Work request: Below are the records. Retype exactly the lines between the lines holding "Could you point out the magenta-padded gripper left" and "Could you point out the white and grey", inclusive.

::: Records shown :::

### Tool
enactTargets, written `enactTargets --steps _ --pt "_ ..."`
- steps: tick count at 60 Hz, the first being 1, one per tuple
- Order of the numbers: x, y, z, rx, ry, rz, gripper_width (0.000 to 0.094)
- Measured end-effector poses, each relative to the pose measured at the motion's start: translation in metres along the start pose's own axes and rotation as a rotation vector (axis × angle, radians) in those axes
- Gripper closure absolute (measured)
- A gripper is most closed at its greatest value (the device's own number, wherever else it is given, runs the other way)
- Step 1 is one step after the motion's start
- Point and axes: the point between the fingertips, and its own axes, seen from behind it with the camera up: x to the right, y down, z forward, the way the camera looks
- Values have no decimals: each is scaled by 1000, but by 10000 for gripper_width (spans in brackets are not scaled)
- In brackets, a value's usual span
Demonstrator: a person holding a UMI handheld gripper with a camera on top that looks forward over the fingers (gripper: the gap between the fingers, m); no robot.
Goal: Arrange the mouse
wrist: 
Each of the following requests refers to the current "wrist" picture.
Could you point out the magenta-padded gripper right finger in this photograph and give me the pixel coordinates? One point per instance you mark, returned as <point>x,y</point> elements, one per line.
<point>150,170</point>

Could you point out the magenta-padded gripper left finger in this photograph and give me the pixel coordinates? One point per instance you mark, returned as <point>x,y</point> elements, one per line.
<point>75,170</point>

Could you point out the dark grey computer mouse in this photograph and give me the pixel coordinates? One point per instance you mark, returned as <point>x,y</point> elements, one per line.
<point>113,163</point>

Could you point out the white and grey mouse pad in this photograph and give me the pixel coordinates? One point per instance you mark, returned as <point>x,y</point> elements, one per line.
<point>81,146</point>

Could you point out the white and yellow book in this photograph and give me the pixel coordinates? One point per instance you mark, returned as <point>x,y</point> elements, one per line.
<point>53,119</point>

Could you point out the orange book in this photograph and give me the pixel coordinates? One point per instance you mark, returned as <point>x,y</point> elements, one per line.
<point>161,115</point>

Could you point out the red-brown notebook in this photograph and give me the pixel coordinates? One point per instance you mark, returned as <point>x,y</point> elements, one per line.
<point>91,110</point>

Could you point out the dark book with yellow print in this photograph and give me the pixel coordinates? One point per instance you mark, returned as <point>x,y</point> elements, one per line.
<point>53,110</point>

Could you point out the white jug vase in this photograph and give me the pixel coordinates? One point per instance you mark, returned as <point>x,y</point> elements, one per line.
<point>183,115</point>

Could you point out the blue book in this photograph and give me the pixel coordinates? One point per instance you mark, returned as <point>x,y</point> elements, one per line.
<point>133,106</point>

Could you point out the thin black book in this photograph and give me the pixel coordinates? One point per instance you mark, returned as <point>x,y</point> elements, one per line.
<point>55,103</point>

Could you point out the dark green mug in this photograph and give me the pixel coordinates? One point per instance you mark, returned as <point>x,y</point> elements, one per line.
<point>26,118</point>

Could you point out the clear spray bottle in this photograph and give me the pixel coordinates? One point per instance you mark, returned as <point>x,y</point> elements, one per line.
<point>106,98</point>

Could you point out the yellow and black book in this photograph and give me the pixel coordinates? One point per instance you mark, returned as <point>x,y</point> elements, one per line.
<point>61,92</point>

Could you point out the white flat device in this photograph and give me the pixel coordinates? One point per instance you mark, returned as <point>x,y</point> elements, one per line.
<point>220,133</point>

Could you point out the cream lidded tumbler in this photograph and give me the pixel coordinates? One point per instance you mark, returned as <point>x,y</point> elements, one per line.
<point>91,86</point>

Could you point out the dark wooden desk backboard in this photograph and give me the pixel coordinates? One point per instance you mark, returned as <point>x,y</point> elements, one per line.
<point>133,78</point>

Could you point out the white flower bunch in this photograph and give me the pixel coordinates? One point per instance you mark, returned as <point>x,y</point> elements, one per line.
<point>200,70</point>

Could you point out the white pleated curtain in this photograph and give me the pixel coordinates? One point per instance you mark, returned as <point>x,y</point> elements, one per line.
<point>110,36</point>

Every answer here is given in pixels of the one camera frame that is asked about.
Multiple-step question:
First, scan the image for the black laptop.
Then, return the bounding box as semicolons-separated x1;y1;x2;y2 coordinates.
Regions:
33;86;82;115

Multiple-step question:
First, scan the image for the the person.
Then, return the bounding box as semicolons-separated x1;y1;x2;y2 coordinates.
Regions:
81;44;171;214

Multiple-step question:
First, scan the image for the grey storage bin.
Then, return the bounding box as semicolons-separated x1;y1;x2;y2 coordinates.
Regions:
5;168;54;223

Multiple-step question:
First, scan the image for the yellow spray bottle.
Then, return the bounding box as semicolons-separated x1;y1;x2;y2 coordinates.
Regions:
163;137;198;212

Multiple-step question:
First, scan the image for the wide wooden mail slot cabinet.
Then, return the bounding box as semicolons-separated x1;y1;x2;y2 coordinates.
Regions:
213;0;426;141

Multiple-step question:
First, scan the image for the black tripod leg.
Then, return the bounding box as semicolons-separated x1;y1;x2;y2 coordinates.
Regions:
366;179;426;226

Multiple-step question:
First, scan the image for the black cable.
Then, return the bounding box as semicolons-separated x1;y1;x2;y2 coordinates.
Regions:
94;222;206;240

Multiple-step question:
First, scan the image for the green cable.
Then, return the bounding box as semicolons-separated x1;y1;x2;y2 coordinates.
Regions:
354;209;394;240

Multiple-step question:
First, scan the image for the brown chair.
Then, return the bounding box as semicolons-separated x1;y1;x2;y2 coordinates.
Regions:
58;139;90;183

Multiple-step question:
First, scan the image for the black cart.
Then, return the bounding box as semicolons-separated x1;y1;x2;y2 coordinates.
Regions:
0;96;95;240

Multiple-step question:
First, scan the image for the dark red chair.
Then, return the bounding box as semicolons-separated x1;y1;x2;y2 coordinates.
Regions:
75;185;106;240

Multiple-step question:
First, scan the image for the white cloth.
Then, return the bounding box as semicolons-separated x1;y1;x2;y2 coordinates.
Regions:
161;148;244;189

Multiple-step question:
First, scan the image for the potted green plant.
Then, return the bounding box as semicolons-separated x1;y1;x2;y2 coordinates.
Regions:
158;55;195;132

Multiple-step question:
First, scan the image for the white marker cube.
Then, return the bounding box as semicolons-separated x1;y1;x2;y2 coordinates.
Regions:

:::

Answer box:
Could you point out the magenta-padded gripper left finger in this photograph and give me the pixel coordinates? One point per instance you mark, returned as <point>x,y</point> elements, one per line.
<point>75,170</point>

Could you point out the dark grey computer mouse in this photograph and give me the pixel coordinates? One point per instance you mark, returned as <point>x,y</point> elements, one per line.
<point>113,163</point>

Could you point out the white and grey mouse pad in this photograph and give me the pixel coordinates? One point per instance you mark, returned as <point>x,y</point> elements, one per line.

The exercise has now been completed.